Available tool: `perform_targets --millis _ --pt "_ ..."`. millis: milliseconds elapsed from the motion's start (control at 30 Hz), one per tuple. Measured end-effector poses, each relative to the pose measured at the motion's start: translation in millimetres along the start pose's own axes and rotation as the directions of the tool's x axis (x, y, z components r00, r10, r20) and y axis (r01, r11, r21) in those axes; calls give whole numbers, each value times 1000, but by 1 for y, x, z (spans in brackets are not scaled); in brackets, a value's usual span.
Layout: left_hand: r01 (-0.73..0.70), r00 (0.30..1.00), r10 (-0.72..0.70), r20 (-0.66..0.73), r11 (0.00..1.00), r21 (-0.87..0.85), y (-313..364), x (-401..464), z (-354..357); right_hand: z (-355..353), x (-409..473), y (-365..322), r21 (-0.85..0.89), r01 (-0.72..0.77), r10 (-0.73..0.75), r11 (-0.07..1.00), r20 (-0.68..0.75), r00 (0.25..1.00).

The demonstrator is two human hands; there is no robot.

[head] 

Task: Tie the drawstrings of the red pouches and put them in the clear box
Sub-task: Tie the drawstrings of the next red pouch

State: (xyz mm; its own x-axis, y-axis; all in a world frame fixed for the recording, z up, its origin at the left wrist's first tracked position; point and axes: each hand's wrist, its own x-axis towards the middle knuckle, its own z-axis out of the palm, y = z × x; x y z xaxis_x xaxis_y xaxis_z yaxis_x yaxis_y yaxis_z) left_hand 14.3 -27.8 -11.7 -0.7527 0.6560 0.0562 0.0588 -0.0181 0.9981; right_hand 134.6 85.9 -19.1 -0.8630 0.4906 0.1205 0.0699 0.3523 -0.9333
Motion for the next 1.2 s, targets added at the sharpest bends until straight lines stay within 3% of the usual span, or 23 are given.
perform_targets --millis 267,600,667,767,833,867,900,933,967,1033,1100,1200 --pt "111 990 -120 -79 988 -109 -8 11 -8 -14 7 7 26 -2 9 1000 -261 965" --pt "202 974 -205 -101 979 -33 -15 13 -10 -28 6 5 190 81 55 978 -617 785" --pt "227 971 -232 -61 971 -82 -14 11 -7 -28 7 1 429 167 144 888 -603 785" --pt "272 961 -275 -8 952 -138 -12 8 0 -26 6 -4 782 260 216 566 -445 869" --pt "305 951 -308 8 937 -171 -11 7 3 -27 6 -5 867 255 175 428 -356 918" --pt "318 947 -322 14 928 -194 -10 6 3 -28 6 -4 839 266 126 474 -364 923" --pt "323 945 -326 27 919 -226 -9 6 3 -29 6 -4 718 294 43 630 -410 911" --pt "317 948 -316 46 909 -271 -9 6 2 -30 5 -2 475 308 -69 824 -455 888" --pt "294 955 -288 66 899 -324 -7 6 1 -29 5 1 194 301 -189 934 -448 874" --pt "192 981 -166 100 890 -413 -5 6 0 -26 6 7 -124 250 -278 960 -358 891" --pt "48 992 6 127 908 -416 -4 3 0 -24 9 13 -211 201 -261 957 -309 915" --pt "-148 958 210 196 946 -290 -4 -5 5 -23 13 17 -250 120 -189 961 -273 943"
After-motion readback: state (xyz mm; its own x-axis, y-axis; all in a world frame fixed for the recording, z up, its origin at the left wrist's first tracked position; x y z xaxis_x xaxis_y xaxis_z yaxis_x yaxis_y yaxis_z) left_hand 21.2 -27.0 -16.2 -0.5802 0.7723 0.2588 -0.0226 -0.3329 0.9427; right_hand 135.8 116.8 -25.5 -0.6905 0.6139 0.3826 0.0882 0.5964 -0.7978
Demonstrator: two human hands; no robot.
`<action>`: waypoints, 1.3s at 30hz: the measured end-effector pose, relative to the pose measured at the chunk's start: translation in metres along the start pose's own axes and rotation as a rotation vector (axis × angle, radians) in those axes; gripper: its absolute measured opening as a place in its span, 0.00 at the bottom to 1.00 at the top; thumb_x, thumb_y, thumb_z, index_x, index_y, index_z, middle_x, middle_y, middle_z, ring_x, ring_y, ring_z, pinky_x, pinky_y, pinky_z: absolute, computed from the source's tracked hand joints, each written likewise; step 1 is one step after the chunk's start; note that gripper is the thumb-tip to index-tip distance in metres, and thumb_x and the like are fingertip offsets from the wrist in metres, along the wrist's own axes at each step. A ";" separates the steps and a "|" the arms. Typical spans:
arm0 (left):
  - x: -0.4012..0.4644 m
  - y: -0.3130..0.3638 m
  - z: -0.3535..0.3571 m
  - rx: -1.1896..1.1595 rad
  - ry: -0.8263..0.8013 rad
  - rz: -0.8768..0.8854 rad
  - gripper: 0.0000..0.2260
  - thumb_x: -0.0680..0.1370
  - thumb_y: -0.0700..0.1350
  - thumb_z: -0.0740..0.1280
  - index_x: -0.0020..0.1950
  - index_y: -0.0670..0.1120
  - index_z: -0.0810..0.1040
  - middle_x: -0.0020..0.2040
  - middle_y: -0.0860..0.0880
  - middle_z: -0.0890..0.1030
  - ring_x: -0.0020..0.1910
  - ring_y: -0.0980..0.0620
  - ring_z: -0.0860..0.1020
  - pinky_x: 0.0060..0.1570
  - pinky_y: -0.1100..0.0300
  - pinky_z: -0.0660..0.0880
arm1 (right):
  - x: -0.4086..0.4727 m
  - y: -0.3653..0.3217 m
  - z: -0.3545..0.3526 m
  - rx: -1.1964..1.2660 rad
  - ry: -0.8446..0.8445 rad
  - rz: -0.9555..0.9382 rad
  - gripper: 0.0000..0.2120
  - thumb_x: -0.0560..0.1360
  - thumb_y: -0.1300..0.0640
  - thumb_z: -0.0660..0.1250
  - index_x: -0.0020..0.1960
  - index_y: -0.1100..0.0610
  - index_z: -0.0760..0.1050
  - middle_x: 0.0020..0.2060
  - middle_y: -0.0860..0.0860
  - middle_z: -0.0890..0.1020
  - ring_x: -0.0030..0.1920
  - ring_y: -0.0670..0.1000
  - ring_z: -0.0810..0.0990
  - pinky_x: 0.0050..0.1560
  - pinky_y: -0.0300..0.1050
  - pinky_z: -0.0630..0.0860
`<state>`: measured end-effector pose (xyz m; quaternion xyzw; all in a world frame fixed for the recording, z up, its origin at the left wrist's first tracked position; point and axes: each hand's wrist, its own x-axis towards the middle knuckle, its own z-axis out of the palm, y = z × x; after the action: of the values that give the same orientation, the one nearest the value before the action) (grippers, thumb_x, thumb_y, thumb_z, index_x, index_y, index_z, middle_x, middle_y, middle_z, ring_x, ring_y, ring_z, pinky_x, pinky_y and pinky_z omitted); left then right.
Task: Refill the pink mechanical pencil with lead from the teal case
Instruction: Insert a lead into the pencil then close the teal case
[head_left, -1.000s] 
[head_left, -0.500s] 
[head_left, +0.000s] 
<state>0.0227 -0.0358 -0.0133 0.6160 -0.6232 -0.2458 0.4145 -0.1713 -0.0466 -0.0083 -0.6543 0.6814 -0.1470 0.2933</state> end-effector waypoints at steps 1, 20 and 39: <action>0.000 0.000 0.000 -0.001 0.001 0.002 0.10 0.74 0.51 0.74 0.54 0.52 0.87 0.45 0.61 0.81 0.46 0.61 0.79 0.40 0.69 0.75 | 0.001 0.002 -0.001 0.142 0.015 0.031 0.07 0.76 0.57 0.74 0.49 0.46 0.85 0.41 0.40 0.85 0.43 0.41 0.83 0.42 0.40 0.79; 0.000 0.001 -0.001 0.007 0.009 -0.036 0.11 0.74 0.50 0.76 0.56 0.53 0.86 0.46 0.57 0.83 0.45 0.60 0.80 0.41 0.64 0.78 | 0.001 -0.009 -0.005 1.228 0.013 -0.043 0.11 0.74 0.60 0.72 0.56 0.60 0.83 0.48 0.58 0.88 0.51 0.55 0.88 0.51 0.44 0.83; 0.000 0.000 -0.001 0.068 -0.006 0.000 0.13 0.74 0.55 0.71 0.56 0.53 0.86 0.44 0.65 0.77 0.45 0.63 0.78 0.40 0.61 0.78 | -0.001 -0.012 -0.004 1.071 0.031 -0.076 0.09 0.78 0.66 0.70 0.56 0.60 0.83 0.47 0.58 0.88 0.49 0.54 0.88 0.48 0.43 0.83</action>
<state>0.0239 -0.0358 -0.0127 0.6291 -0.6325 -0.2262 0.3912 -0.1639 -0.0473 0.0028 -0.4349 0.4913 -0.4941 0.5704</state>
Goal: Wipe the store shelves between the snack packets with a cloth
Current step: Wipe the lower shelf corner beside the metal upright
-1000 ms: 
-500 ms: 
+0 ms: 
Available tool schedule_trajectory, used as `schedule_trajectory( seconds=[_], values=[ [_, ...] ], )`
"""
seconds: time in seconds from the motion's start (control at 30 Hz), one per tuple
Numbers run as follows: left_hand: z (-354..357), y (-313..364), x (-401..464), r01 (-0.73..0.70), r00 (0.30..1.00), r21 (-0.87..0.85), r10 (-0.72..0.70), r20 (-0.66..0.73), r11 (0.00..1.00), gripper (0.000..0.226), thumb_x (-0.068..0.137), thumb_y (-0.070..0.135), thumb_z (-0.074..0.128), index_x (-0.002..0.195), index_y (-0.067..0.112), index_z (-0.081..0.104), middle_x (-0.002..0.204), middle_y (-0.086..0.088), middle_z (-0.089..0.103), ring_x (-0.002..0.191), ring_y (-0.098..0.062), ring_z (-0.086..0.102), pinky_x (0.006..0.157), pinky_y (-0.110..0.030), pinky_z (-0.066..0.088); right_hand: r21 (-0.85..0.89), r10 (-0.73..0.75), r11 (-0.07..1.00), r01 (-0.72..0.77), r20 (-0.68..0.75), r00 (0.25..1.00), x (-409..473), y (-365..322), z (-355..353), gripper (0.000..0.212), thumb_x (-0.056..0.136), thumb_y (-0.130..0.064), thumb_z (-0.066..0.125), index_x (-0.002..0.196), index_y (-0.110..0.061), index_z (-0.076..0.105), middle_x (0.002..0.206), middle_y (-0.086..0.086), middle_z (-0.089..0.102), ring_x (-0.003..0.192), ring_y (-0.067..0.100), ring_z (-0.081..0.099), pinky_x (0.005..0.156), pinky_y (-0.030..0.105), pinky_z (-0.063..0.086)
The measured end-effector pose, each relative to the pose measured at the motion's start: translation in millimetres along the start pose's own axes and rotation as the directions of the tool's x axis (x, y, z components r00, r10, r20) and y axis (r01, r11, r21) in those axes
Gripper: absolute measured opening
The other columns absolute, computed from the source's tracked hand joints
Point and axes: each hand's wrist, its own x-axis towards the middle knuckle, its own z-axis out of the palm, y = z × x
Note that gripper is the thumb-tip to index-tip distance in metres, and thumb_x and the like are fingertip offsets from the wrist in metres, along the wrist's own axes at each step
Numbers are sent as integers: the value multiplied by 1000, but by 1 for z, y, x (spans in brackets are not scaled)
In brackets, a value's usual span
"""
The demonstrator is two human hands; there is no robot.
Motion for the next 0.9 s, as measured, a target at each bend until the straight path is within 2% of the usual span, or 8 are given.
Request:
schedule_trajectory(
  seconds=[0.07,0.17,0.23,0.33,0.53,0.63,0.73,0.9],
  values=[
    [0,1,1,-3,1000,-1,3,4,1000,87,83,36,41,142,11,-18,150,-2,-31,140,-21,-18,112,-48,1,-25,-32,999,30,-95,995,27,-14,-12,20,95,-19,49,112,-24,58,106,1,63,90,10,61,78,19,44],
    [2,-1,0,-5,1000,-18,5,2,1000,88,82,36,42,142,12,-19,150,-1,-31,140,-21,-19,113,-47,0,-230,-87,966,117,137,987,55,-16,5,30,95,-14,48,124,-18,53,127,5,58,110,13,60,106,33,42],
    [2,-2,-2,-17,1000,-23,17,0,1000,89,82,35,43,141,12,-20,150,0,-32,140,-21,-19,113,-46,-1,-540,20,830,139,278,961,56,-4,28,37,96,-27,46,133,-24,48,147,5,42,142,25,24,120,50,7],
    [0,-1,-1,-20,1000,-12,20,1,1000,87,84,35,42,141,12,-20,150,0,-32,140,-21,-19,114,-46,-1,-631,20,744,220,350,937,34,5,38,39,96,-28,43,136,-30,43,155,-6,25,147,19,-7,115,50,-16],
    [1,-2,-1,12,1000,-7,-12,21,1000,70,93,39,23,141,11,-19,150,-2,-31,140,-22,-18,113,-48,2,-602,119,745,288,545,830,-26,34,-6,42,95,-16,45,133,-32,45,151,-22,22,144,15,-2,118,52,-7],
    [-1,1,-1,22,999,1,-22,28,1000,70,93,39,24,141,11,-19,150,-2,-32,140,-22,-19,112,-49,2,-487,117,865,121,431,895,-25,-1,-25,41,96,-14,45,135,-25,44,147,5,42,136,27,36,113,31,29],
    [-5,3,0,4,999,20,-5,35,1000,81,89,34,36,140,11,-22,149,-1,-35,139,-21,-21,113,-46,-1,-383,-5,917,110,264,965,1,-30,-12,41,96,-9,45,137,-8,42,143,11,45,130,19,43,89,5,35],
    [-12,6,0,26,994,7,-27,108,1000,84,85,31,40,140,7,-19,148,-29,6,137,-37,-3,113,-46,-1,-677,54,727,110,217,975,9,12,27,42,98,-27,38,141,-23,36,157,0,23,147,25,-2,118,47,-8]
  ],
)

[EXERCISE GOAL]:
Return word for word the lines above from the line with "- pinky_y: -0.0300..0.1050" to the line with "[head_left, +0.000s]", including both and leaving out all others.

[RESPONSE]:
  - pinky_y: -0.0300..0.1050
  - pinky_z: -0.0630..0.0860
`<state>`: measured end-effector pose (xyz m; quaternion xyzw; all in a world frame fixed for the recording, z up, its origin at the left wrist's first tracked position; point and axes: each hand's wrist, its own x-axis towards the middle knuckle, its own z-axis out of the palm, y = z × x; after the action: of the values that give the same orientation, the one nearest the value before the action) (grippers, thumb_x, thumb_y, thumb_z, index_x, index_y, index_z, middle_x, middle_y, middle_z, ring_x, ring_y, ring_z, pinky_x, pinky_y and pinky_z omitted); left then right.
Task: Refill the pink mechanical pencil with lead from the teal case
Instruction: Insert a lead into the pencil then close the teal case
[head_left, -1.000s] 
[head_left, -0.500s] 
[head_left, +0.000s] 

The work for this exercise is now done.